It's a bit like people that want to disrupt the bodega or the breakfast juice or a one drop of blood full test for all diseases. You can pitch it as loud as you want, when you have a shitty product it will not make it better.
For most people, volume=quality. If it can get loud without distorting, and "really thumps" they'll be happy. Clear that bar, and it's all about the non-audible pieces of the experience.
Noisy restaurants are no accident. Young people (who spend money) supposedly like places that feel "alive." Old people (who don't spend as much) hate noisy places and won't go. So, restaurants who want to fill up their tables on a Saturday night with young people drinking $12 martinis play loud music and avoid sound dampening decorations.

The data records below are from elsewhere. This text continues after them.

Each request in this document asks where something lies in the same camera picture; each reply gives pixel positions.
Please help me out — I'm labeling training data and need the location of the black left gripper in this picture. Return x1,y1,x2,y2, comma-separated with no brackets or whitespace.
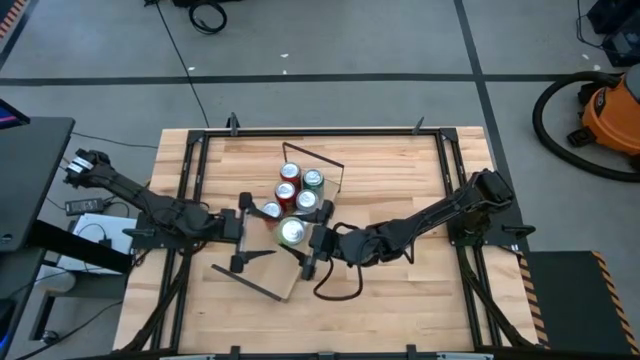
219,191,277,274

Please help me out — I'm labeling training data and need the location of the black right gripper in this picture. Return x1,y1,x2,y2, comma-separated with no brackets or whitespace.
292,200,344,281

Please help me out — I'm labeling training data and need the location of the light green beverage can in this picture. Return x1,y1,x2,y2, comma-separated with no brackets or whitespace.
273,215,311,248

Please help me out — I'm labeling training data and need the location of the orange-red Fanta can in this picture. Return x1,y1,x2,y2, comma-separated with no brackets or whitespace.
261,199,285,231

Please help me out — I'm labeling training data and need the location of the silver and red soda can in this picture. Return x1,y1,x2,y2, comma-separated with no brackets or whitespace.
294,188,320,215

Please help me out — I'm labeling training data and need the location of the wooden shelf with black frame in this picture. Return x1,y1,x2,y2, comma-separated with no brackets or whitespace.
209,141,346,303

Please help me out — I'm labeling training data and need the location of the red Coca-Cola can black lettering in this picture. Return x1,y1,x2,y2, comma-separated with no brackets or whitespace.
273,179,299,211

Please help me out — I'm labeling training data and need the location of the green Sprite can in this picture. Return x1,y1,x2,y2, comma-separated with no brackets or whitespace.
301,167,326,194

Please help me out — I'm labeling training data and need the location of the plain red soda can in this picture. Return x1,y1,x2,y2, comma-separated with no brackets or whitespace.
279,160,303,187

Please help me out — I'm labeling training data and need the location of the white paper sheet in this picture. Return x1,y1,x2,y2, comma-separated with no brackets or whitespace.
57,213,139,276

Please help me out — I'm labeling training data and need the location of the black power adapter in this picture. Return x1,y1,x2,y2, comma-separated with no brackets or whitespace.
64,197,105,216

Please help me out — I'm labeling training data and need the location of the orange shop vacuum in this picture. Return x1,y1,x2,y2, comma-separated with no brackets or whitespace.
531,70,640,183
567,64,640,174

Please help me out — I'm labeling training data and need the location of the dark screen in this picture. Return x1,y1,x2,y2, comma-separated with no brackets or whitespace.
0,98,30,130

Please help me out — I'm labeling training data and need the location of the black platform with hazard stripes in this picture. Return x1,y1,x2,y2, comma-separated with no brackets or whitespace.
517,249,640,357

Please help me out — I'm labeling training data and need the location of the black equipment case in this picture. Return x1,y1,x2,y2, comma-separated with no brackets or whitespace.
585,0,640,69

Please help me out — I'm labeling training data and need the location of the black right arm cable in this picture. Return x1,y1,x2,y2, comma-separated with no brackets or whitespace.
312,222,365,303

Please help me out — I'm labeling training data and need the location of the coiled black cable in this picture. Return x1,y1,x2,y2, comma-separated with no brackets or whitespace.
187,0,229,36

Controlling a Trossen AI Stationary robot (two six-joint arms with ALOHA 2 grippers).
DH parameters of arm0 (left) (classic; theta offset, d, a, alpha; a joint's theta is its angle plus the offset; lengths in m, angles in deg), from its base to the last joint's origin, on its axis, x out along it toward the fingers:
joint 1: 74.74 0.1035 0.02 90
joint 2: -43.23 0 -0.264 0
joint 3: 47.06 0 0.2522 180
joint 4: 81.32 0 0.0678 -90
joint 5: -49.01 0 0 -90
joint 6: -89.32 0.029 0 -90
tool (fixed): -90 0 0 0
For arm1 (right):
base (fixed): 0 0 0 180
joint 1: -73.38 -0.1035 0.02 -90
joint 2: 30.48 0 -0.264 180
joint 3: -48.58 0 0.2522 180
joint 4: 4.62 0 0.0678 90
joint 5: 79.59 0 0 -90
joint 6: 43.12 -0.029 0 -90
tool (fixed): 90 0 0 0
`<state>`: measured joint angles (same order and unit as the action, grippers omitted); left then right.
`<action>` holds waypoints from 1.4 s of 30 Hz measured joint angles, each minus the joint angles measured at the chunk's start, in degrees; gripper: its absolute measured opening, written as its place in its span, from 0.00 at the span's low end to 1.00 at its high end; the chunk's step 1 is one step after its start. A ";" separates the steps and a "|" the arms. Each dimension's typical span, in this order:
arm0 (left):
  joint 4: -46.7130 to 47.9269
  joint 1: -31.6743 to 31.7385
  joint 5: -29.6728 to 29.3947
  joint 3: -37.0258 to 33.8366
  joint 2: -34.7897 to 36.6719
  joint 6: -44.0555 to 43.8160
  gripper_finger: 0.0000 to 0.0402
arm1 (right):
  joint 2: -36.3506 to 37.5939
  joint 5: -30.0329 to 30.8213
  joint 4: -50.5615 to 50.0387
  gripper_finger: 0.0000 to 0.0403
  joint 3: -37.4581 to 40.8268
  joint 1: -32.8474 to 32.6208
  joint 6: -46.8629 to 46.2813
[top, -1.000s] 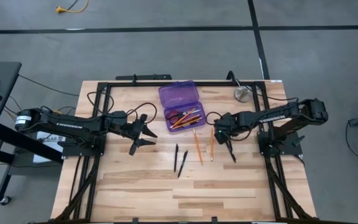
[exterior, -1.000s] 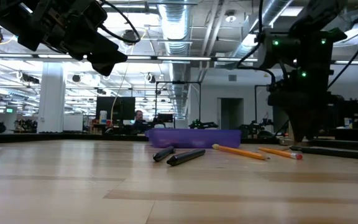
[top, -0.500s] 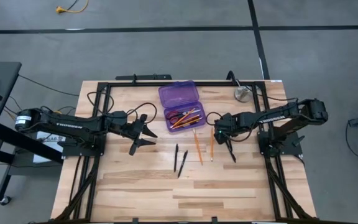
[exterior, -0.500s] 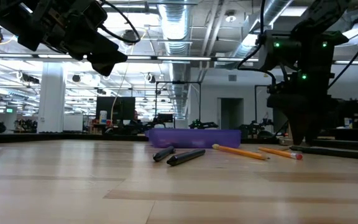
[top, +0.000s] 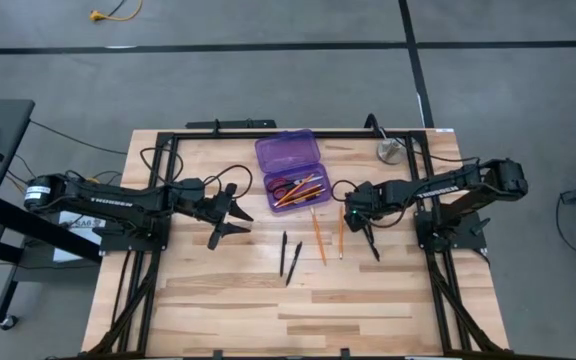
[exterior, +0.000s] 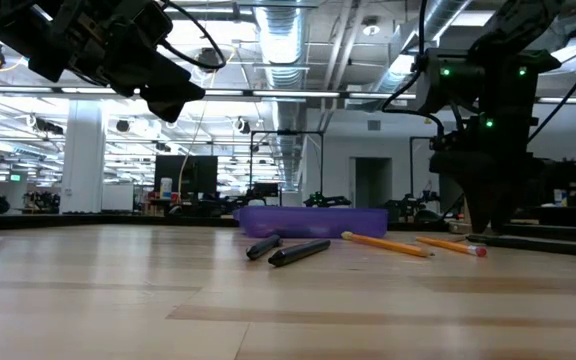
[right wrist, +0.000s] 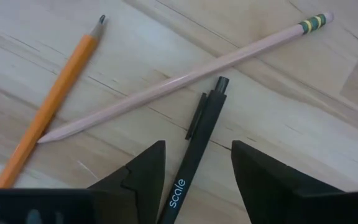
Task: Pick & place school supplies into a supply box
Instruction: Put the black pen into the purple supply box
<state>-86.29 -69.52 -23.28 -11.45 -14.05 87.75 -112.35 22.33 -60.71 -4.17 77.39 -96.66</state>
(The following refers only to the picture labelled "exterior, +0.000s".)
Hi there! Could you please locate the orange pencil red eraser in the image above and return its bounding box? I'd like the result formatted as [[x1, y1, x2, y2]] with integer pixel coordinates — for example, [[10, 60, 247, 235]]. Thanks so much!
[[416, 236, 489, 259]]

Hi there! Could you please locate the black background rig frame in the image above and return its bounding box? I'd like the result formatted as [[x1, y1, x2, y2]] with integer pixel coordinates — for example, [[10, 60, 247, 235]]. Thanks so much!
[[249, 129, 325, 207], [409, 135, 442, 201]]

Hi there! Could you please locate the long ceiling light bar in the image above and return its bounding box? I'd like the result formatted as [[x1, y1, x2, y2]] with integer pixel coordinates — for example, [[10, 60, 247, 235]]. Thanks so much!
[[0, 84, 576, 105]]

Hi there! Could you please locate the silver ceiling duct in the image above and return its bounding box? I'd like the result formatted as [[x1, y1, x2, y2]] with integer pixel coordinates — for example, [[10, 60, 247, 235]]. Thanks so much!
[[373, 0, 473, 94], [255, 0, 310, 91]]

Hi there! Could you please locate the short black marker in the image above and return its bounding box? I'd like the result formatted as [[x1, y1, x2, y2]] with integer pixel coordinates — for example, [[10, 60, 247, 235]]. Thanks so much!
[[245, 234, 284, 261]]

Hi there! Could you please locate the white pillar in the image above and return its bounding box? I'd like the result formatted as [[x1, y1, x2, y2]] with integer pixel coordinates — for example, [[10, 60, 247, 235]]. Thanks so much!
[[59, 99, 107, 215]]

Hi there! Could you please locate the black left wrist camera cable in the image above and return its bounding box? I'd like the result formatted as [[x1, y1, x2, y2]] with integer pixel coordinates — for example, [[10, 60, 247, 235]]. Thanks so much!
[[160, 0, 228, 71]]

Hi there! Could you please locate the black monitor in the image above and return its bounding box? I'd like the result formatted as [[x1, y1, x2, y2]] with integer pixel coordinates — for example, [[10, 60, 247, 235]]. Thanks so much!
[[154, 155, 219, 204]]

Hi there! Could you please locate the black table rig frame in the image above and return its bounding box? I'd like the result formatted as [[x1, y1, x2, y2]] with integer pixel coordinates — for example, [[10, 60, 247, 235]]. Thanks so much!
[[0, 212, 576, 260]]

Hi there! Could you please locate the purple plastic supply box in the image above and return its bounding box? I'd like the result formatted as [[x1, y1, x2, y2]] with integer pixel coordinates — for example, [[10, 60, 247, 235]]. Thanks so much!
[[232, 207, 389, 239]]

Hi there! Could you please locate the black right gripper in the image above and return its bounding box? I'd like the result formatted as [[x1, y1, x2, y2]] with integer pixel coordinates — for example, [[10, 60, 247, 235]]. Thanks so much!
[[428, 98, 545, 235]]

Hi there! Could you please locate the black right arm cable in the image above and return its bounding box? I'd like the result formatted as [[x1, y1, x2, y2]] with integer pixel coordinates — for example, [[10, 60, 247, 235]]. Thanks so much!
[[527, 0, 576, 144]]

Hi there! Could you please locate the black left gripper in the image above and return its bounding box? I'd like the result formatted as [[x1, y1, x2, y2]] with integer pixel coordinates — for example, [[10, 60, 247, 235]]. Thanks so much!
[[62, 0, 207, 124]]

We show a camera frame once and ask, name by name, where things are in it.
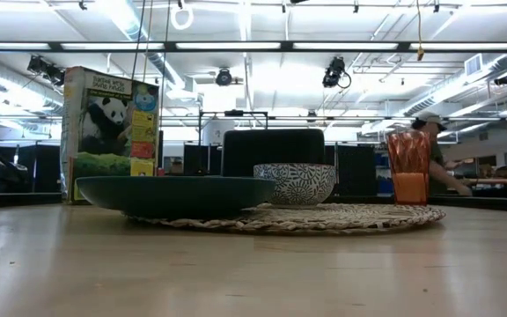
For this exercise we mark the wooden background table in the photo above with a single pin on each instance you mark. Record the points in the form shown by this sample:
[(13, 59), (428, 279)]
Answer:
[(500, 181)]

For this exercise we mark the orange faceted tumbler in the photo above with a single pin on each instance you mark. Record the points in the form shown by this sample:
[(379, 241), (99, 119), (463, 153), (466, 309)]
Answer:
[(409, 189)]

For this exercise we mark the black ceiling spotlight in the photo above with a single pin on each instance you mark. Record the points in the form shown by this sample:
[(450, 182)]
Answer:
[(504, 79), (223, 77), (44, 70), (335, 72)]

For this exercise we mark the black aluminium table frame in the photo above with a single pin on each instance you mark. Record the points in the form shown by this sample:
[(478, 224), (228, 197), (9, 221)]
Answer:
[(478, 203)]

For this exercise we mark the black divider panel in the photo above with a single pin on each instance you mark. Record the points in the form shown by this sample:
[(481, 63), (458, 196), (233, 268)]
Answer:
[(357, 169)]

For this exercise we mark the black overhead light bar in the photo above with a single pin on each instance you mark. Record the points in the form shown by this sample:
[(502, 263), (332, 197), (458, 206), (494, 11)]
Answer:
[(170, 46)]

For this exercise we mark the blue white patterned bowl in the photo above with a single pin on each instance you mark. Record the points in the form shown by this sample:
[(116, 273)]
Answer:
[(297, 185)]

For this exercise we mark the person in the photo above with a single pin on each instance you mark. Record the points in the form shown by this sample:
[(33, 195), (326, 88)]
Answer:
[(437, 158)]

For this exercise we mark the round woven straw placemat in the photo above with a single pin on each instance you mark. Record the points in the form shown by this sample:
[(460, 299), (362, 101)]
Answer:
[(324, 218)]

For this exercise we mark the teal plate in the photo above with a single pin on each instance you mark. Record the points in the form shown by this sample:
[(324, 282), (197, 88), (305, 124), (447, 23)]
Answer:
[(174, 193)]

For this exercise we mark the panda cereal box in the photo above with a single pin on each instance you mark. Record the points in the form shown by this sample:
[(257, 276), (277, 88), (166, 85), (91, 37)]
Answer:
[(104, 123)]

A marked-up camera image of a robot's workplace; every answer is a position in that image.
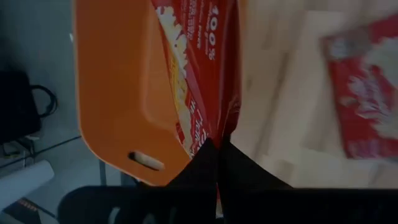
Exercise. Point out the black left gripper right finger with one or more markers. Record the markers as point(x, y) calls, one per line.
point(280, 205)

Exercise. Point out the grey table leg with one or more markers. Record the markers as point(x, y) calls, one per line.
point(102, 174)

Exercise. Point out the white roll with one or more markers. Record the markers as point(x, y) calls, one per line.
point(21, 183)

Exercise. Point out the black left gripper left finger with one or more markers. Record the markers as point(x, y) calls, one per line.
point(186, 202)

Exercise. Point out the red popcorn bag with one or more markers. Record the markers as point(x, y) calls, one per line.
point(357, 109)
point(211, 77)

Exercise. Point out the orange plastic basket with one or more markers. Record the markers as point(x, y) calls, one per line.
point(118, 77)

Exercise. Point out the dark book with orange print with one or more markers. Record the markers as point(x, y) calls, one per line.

I'm not suggesting that the Cone of Silence wouldn't be a good thing -- I'd buy one! However, the way to attack the problem is social rather than technological. Imagine starting a grass-roots campaign to tell restaurant owners/managers that you hate how noisy their establishments are. Print stickers that say, "I wish this restaurant was more quiet" that could be stuck on credit card receipts so management would be forced to hear your message. There's no business model in this, though.
Sure it can be at some times, but the morale boost of it and getting to know peoples music tastes is worth the trade off. Depends on the person if it's favourable or not, it isn't notoriously loud anyway, just loud enough to hear if you concentrate on it.